Athens — He looked and sounded tired. What smiles there were, and there weren’t many, were forced and fleeting. Mark Richt met the media Tuesday in a role all but unfamiliar to him — as coach of a team under severe scrutiny.
Georgia has never before been 3-3 under Richt. Georgia has never lost more than four games under Richt. Never has Richt heard his athletics director say, as Damon Evans did Monday, that he has “some concerns” about the football team.
Someone asked about Evans’ statement. Said Richt, correcting the question’s use of the word “program”: “I think he said he had concerns about the ’season.’ I have concerns about the season. But we’re a very strong program. When you finish No. 10 in the coaches’ poll last year and No. 2 the year before and when you’re in the Top 10 six out of seven years … that’s not bad.”
That’s more than not bad — it’s exceptional. But it’s also yesterday’s news, as Richt conceded. “That’s the past. I understand that. But this season is not over. It is just not over.”
It isn’t. And anyone who would dismiss a Richt team needs to note what happened when the 2006 Bulldogs underwent a similar dip.
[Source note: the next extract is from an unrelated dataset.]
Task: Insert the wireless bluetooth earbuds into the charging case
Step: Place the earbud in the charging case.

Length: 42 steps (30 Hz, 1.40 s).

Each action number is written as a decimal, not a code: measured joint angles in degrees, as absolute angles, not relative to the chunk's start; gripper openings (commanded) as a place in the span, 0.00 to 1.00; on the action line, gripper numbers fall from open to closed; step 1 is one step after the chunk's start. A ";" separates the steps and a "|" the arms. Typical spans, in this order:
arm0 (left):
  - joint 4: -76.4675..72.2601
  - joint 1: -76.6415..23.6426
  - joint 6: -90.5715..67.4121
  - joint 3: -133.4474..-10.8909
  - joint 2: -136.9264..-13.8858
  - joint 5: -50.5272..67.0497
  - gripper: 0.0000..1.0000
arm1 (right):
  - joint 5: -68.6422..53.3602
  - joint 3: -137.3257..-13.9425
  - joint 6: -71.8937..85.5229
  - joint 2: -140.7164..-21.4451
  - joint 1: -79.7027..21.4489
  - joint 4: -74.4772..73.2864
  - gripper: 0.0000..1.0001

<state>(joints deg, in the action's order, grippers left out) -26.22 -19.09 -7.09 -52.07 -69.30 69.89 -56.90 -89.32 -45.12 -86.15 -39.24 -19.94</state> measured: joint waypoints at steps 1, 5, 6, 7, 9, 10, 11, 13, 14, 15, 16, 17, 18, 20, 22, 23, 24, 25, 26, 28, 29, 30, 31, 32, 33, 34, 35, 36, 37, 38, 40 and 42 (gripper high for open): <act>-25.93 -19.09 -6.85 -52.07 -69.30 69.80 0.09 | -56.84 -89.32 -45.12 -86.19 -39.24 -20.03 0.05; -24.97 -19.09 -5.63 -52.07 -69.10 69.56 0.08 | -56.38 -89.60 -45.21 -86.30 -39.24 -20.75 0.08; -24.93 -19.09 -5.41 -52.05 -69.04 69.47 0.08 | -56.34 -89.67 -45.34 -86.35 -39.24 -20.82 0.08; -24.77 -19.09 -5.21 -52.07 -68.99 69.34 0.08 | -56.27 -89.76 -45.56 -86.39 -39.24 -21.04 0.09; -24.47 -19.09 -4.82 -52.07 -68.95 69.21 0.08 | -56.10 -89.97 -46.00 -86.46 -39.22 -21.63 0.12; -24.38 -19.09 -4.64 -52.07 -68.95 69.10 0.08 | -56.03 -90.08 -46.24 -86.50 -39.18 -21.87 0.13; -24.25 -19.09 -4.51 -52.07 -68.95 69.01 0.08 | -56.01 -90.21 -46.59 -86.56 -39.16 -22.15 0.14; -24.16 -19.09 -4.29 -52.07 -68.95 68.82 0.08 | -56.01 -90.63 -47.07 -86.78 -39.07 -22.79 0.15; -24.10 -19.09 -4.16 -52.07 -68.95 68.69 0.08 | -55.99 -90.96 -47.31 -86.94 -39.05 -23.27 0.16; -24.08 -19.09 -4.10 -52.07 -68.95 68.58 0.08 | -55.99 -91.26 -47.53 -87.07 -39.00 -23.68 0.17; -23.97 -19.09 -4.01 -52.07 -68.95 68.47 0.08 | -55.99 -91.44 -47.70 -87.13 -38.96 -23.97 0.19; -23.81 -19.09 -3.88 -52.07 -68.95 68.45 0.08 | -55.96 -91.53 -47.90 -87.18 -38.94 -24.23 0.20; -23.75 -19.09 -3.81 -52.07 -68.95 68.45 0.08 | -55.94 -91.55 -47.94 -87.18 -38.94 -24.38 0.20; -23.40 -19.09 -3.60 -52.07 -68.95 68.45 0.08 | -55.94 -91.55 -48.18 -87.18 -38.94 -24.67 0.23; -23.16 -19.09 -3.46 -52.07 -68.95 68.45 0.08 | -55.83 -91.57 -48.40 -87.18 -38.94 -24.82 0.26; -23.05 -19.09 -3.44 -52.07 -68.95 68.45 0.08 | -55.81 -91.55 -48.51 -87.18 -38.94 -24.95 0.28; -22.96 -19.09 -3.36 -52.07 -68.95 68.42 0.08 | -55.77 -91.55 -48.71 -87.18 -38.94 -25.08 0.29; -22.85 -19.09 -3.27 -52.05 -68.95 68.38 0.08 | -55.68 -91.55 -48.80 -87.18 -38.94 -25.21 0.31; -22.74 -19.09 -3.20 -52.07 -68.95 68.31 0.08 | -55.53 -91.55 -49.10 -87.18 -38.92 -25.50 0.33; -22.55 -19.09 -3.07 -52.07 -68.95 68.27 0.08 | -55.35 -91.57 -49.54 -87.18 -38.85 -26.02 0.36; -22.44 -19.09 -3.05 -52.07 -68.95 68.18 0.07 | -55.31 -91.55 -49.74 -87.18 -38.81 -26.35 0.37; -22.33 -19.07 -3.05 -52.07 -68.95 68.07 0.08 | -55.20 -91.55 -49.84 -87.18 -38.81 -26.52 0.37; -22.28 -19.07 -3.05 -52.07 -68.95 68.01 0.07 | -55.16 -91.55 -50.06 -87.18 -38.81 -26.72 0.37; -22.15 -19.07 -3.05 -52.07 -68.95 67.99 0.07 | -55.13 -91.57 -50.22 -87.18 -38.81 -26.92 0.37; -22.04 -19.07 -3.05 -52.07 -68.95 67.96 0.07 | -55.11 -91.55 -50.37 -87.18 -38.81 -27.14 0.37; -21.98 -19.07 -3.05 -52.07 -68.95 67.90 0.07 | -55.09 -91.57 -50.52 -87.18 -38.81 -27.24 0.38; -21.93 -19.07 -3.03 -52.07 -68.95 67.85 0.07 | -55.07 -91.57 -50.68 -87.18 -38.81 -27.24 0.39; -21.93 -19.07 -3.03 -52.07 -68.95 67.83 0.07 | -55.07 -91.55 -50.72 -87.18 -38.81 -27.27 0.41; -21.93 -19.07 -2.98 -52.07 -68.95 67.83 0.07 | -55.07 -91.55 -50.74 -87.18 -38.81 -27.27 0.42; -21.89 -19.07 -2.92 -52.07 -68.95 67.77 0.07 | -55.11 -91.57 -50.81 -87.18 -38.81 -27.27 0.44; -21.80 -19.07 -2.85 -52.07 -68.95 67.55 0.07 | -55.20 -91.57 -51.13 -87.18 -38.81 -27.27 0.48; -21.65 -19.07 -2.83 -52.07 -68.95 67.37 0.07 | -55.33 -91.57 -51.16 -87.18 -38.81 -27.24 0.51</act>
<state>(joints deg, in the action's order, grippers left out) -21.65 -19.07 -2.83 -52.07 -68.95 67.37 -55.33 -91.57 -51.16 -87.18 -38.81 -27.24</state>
They’d lost four of five, including games against Vanderbilt and Kentucky. They’d fallen to 6-4 after starting 5-0. There were questions about the quarterback (true freshman Matthew Stafford) and about the defensive coordinator (Willie Martinez, then as now). And Georgia’s next date was at No. 5 Auburn.
The night before the game, Richt looked at his game plan — he was then the play caller — and declared it the worst he’d ever concocted. But he went with it because he couldn’t think of anything better. Georgia won 37-15. Then it beat Georgia Tech, which had won the ACC Coastal Division. Then it beat Virginia Tech in the Chick-fil-A Bowl.
Said Richt, speaking of 2006: “It’s hard to measure a team’s ability to withstand pressure. A lot of teams and a lot of coaching staffs would have folded, but we never did. We didn’t make wholesale changes. We stayed the course. We kept grinding. You never know how close you are to success.
“I was pretty proud of that team — what we went through and how we finished. I might have been as proud of that team as any team I’ve been around.”
Richt isn’t going to quit on a season. He’s too skilled and too stubborn. The greater issue is whether Richt’s staff is as skilled as the head coach, and Richt himself seemed to suggest that personnel changes are “maybe what needs to be done” on Monday’s radio show.
But nothing significant, at least coaching-wise, is going to happen now. Richt isn’t going to go back to calling plays, and Tommy Tuberville isn’t going to show up in Nashville on Saturday and coordinate the D.
That said, Richt did hint that backup quarterback Logan Gray will be given a longer look against Vanderbilt: “I wouldn’t say that’s out of the question.” And Joe Cox? “I would say he’s still our starting quarterback.”
Being a .500 team halfway through the season is new for Georgia under Richt. “It’s tough on everyone,” he said. Then this: “We’re battling as hard as you can possibly battle to get things turned around.”
And that’s really the only way up: Keep pushing and hope something good happens soon. Without a hint of warning, it happened at Auburn in November 2006, and come January 2008 the Bulldogs were No. 2 in the land.
We learned three years ago not to write off this coach or his program. We’re about to see if Mark Richt is still the same coach, and if his is still the same strong program.